◆ About this exercise ◆
A faithful copy of the listing below is required.

◆ Provided entries ◆
[Start of Attachment]

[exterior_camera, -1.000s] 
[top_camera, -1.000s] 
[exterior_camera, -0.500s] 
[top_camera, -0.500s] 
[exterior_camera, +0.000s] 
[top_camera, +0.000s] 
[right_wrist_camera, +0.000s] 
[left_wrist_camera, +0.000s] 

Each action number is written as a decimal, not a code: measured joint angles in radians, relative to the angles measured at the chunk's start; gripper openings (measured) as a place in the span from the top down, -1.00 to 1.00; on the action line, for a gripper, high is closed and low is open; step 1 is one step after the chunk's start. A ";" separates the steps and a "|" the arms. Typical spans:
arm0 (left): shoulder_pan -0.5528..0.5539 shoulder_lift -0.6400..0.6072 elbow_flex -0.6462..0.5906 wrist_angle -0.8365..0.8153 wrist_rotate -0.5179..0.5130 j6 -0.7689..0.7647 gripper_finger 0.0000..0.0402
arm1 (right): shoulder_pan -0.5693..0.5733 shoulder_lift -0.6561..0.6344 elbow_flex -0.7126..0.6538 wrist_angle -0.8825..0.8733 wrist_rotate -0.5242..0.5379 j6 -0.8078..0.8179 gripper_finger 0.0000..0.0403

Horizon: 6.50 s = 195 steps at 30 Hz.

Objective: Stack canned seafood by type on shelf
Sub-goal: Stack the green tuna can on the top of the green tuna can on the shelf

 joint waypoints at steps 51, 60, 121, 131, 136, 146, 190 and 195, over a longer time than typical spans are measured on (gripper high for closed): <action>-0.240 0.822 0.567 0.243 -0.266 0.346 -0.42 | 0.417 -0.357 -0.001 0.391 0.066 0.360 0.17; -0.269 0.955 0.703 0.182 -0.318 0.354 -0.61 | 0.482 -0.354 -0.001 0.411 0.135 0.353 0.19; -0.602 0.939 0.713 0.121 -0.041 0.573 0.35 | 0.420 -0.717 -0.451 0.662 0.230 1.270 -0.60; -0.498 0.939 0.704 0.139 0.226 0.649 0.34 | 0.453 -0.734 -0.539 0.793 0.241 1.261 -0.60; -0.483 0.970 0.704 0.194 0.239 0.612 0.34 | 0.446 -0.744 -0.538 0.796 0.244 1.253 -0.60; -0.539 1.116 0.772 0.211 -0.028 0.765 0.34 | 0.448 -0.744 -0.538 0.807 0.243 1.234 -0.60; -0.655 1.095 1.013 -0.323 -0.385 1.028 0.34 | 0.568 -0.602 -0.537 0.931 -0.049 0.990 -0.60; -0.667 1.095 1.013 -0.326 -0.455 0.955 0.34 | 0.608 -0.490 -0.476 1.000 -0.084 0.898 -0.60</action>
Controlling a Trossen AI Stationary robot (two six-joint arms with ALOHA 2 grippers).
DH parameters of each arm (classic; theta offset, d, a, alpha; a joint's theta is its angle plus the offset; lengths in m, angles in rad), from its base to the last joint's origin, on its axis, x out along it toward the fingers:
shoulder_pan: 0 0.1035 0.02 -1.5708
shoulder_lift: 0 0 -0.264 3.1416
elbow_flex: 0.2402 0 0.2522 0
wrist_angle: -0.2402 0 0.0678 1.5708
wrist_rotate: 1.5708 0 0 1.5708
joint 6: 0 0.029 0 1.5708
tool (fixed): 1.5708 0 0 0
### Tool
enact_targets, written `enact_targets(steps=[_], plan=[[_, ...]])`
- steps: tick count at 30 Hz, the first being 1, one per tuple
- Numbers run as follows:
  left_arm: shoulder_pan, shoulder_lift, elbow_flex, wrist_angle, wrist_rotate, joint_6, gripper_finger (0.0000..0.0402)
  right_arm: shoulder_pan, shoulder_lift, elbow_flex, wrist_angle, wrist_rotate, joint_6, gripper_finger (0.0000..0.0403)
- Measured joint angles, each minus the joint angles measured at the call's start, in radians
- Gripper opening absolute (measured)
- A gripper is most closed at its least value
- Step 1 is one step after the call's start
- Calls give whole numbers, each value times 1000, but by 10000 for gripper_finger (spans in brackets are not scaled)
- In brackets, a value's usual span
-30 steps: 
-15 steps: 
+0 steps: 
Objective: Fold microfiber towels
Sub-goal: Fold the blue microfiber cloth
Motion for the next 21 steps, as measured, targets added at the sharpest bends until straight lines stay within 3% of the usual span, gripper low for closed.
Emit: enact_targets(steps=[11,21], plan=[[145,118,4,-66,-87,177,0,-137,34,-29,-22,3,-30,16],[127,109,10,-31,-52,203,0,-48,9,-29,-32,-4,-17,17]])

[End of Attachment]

◆ Your solution ◆
[exterior_camera, -1.000s] 
[top_camera, -1.000s] 
[exterior_camera, -0.500s] 
[top_camera, -0.500s] 
[exterior_camera, +0.000s] 
[top_camera, +0.000s] 
[right_wrist_camera, +0.000s] 
[left_wrist_camera, +0.000s] 

Each action number is written as a decimal, not a code: measured joint angles in radians, relative to the angles measured at the chunk's start; gripper openings (measured) as a place in the span from the top down, -1.00 to 1.00; on the action line, for a gripper, high is closed and low is open; step 1 is one step after the chunk's start. A ";" separates the steps and a "|" the arms. Typical spans:
arm0 (left): shoulder_pan -0.5528..0.5539 shoulder_lift -0.6400..0.6072 elbow_flex -0.6462..0.5906 wrist_angle -0.8365..0.8153 wrist_rotate -0.5179..0.5130 j6 -0.7689..0.7647 gripper_finger 0.0000..0.0402
arm1 (right): shoulder_pan -0.5693..0.5733 shoulder_lift -0.6561..0.6344 elbow_flex -0.7126..0.6538 wrist_angle -0.8825..0.8733 wrist_rotate -0.5242..0.5379 j6 -0.8078..0.8179 gripper_finger 0.0000..0.0403

Horizon: 6.50 s = 195 steps at 30 Hz.

Objective: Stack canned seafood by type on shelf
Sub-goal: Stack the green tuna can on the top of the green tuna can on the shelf

 joint waypoints at steps 51, 60, 121, 131, 136, 146, 190 and 195, over a longer time than typical spans are measured on (gripper high for closed): <action>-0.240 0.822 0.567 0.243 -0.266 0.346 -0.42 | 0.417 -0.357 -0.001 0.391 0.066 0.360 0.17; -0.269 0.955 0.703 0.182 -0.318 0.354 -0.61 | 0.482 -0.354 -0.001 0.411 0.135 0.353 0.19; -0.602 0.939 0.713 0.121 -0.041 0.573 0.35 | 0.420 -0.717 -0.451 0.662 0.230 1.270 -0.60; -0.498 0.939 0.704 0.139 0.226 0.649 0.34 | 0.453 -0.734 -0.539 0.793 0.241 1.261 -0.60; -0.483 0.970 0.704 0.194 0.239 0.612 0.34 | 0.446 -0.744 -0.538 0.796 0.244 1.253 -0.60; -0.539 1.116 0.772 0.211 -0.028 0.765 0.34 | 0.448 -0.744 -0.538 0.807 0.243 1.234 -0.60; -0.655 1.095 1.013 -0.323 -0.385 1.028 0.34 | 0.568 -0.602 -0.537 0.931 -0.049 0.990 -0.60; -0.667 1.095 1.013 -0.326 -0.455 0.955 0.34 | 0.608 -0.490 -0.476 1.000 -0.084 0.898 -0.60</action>
Controlling a Trossen AI Stationary robot (two six-joint arms with ALOHA 2 grippers).
DH parameters of each arm (classic; theta offset, d, a, alpha; a joint's theta is its angle plus the offset; lengths in m, angles in rad), from its base to the last joint's origin, on its axis, x out along it toward the fingers:
shoulder_pan: 0 0.1035 0.02 -1.5708
shoulder_lift: 0 0 -0.264 3.1416
elbow_flex: 0.2402 0 0.2522 0
wrist_angle: -0.2402 0 0.0678 1.5708
wrist_rotate: 1.5708 0 0 1.5708
joint 6: 0 0.029 0 1.5708
tool (fixed): 1.5708 0 0 0
### Tool
enact_targets, written `enact_targets(steps=[_], plan=[[_, ...]])`
- steps: tick count at 30 Hz, the first being 1, one per tuple
- Numbers run as follows:
  left_arm: shoulder_pan, shoulder_lift, elbow_flex, wrist_angle, wrist_rotate, joint_6, gripper_finger (0.0000..0.0402)
  right_arm: shoulder_pan, shoulder_lift, elbow_flex, wrist_angle, wrist_rotate, joint_6, gripper_finger (0.0000..0.0403)
- Measured joint angles, each minus the joint angles measured at the call's start, in radians
- Gripper opening absolute (measured)
- A gripper is most closed at its least value
- Step 1 is one step after the call's start
- Calls give whole numbers, each value times 1000, but by 10000 for gripper_finger (spans in brackets are not scaled)
- In brackets, a value's usual span
-30 steps: 
-15 steps: 
+0 steps: 
Objective: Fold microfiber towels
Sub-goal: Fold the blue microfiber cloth
Motion for the next 21 steps, as measured, targets added at the sharpest bends until straight lines stay within 3% of the usual span, gripper low for closed.
Emit: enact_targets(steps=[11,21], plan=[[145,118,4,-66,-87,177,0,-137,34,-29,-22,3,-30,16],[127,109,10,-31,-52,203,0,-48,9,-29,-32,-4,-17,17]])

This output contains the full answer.